Other people cause stress. And the more living, breathing people you have to deal with and react to, the more stress you're likely to feel. Approximately 150 million people in the United States think that the other 150 million are pretty dumb, possibly delusional, and generally wrong -- and that's a lot of stress to be tossing out into the world.

::Kaze (notes that even being stung by a Portugese Man-of-War is better in Australia. See, over there, they call them "Bluebottles." Now, if I say to you, "I'm going to slap you with this venomous fish, would you prefer the Portugese Man-of-War or the Bluebottle?" you're going to say Bluebottle because it doesn't sound nearly so nasty. Technically it's the same thing, but that's not what's running through your mind when you're in the ocean and one of them wraps itself around your leg...)
 

Sejs said:
Last night alone I ate my dessert before my dinner, did whatever I wanted to do on the computer, stayed up far past what should have been my bed time, and got to snuggle with my girl without having to be sneaky about it.

Yes. Being an adult is quite fun.

Yeah, those are the times I turn to my wife and tell her that I enjoy being a grown-up with her.

Though the true test of adulthood is exercising fiscal responsibility by not buying the Ben & Jerry's unless it's on sale at 2/$5.

::Kaze (may be one in a million, but that just means that there are 6000 people in the world just like him -- and there's one right there!)
 

Ever since I was little, I thought being an adult would give me much freedom. But then again the rules applies to same. I guess there no anarchy of being an adult. Just more rules to deal with. D'oh! :mad:
 

I've been at both ends represented in this thread. I was mostly miserable in my 20s; was poor as dirt, worked multiple jobs putting myself through college, grad school was insane, and I had virtually no success with the opposite sex.

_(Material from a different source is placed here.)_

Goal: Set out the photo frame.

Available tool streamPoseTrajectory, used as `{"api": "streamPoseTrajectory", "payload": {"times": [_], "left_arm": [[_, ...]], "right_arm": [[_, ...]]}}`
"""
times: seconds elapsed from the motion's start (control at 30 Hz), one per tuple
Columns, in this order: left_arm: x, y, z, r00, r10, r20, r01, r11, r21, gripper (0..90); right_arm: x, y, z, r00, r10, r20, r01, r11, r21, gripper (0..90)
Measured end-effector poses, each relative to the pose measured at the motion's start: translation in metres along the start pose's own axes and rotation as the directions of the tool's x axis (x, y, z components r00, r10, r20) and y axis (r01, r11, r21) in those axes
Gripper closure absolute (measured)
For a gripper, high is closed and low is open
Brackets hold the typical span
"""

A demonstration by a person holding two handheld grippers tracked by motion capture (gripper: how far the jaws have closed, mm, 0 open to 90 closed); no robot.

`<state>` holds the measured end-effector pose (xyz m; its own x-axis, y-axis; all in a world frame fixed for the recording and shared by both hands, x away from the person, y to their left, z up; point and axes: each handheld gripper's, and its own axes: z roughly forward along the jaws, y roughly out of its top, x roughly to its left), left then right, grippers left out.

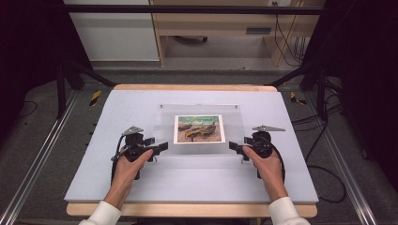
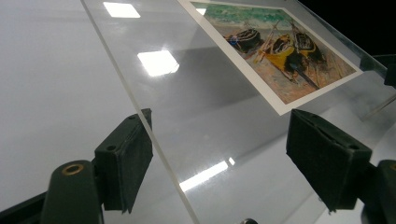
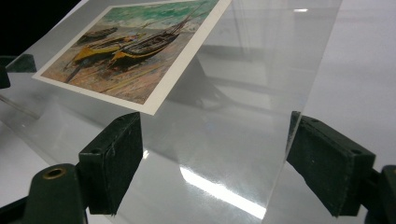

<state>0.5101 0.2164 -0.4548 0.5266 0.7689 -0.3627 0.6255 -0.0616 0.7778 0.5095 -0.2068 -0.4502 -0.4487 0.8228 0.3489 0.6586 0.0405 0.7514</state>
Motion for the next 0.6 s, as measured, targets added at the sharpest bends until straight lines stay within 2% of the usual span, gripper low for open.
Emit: {"api": "streamPoseTrajectory", "payload": {"times": [0.2, 0.3, 0.4, 0.6], "left_arm": [[-0.006, -0.004, -0.005, 0.9995, 0.029, -0.016, -0.029, 0.9995, -0.016, 23.3], [-0.008, -0.007, -0.008, 0.9994, 0.027, -0.022, -0.027, 0.9989, -0.037, 26.6], [-0.010, -0.009, -0.011, 0.9986, 0.043, -0.031, -0.044, 0.9983, -0.038, 28.0], [-0.014, -0.014, -0.018, 0.9987, 0.034, -0.039, -0.036, 0.9979, -0.053, 32.7]], "right_arm": [[0.005, -0.003, -0.005, 0.9991, -0.041, 0.013, 0.041, 0.999, -0.012, 19.7], [0.007, -0.006, -0.010, 0.9982, -0.056, 0.022, 0.056, 0.998, -0.021, 22.7], [0.010, -0.009, -0.014, 0.9972, -0.069, 0.028, 0.070, 0.997, -0.023, 23.9], [0.014, -0.013, -0.021, 0.9958, -0.083, 0.040, 0.084, 0.996, -0.027, 27.7]]}}
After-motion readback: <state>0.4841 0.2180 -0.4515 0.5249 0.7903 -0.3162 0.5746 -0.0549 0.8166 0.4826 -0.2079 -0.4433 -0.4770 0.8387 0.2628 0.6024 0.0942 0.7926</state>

Conversely, my 30s have been pretty gravy. The best was getting married; my wife and I both have professional degrees (payoff for those years of scrabbling for pennies in college and grad school) and make plenty of money, we don't have children and take several trips to fun and interesting places each year, and I can pretty much just go out and buy anything I want (although it's interesting, as others have already noted, I don't want as much, the older I get). My job isn't the one that I would have picked, but it's stable, allows me to set my own pace, and has great managers who just promoted me again. We have a good group of friends and live in a town that has great restaurants, theatres, music, libraries, and athletics facilities, all within easy bicycling distance of our house.

That last paragraph probably sounds like bragging. But I need to repeat that my life was so "unfun" in my 20s that I thought about cashing in at a few points. I just want people in the same situation to know that it can get better; when life is miserable and you think you can't get out of your situation, focus on the things you can change (education, job, friends, and if necessary, therapy), and keep going.
 


Absolutely! A good sense of humor is an integral part of a good attitude, which the most important ingredient in a happy life (IMO). A sense of humor helps you gain a positive perspective on life, even if you are a cynic (like me).
 


it has its good points and bad.

Seems like there is a lot fewer hours in the day now than there was 20 years ago. I've got a lot more freedom now, but I don't use it.